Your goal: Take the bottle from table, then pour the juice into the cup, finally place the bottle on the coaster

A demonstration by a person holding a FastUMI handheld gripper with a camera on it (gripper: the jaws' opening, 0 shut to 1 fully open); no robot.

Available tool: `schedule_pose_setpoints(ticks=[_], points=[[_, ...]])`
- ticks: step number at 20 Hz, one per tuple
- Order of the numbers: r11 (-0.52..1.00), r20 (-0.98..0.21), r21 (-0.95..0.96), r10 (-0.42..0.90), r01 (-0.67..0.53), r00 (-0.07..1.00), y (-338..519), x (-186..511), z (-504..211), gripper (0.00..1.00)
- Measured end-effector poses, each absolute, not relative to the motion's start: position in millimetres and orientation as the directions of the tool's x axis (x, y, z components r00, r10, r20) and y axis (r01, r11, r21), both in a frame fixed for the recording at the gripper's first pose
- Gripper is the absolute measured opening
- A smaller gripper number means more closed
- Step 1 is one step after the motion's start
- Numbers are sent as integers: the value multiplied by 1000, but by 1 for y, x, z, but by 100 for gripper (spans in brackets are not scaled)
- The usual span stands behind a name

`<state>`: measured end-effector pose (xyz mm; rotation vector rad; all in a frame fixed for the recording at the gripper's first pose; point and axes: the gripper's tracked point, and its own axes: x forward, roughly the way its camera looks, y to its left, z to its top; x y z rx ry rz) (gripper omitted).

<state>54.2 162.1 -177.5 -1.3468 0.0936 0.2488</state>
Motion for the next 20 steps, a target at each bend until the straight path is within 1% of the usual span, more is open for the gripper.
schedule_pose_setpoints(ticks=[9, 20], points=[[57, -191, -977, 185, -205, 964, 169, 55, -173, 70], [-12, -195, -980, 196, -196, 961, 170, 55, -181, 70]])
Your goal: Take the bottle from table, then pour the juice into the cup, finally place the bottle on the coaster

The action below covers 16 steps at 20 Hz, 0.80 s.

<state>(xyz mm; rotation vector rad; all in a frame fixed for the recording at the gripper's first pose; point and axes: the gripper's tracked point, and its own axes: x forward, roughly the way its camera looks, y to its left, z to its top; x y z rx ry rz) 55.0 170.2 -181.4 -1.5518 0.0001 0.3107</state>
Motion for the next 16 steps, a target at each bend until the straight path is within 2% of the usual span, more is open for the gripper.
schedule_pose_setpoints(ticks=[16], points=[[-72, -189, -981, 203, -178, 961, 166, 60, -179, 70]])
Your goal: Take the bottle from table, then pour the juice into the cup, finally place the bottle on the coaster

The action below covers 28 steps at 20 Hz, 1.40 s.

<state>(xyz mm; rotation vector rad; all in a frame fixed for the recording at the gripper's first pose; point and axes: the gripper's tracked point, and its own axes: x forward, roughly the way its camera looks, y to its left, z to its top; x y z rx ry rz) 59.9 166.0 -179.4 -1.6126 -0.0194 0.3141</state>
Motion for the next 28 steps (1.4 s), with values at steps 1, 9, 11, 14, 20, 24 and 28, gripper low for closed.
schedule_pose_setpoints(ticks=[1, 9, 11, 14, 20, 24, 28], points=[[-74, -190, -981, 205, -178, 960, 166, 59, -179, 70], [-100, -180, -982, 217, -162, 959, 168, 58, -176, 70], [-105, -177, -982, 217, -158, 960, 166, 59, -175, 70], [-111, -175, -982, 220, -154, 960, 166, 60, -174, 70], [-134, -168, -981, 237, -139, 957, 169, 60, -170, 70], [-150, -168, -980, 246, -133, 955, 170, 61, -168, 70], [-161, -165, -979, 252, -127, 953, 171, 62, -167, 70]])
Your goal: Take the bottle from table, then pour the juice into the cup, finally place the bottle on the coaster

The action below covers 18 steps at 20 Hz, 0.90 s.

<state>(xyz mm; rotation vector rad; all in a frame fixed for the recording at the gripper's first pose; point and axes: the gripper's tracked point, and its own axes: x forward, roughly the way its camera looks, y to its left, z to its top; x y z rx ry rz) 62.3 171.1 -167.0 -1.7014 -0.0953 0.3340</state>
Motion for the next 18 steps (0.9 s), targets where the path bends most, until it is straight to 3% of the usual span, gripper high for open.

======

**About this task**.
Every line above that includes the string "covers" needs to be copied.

**Result**.
The action below covers 16 steps at 20 Hz, 0.80 s.
The action below covers 28 steps at 20 Hz, 1.40 s.
The action below covers 18 steps at 20 Hz, 0.90 s.

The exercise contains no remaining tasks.